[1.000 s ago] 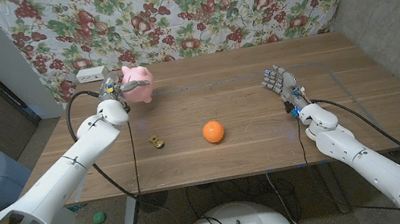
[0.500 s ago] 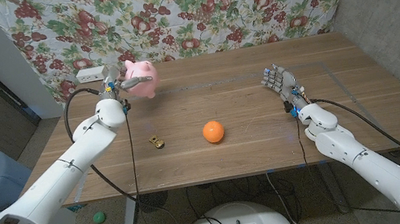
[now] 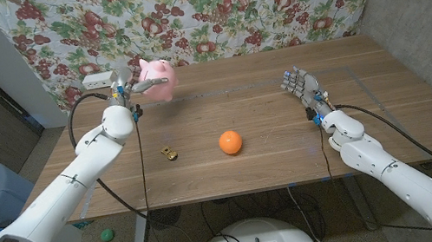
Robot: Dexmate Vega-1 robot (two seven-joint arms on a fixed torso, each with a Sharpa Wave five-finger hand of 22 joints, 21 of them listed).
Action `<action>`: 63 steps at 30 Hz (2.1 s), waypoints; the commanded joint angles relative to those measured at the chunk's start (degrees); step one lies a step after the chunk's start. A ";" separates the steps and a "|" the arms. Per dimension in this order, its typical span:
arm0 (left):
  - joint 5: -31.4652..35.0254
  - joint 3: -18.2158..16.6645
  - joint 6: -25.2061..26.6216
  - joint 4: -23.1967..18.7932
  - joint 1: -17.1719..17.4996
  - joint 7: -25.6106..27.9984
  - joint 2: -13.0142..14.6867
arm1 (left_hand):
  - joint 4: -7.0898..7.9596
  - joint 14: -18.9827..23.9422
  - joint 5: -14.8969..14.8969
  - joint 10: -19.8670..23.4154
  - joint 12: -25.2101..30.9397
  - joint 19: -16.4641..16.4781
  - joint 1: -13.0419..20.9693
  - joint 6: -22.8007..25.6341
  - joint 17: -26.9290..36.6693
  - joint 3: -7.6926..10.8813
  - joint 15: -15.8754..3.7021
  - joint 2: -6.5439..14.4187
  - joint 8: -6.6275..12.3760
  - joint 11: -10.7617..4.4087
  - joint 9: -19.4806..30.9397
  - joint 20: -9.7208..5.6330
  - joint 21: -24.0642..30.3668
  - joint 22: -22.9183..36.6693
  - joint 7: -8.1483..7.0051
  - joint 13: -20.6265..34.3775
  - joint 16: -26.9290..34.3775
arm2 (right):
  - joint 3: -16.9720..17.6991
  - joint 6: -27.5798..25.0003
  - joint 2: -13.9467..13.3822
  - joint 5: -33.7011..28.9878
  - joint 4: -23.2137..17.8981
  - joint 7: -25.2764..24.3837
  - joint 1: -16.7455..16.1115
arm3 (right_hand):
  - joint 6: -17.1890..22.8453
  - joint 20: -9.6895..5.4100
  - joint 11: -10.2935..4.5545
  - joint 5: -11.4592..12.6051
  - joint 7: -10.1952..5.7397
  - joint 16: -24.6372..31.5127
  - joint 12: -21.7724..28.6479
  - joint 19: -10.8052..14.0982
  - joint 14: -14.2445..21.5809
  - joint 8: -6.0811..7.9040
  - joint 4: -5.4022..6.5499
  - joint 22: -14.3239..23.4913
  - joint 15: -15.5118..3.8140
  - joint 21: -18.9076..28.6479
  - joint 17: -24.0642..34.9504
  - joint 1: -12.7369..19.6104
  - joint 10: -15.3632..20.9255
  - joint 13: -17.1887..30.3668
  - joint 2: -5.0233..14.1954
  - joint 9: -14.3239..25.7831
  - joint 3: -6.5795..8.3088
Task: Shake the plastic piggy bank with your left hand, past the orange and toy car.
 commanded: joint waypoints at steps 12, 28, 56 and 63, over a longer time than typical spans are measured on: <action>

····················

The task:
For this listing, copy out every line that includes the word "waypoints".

Reply to the exercise:
Action `<action>`: 63 steps at 30 Hz (2.1 s), waypoints; the commanded joint angles relative to those measured at the chunk's start (degrees); step one lies a step after the chunk's start. A ";" separates the steps and a "|" the arms. Per dimension in this order, its typical span:
 commanded: joint waypoints at steps 12, 28, 56 and 63, over a longer time than typical spans are measured on: <action>

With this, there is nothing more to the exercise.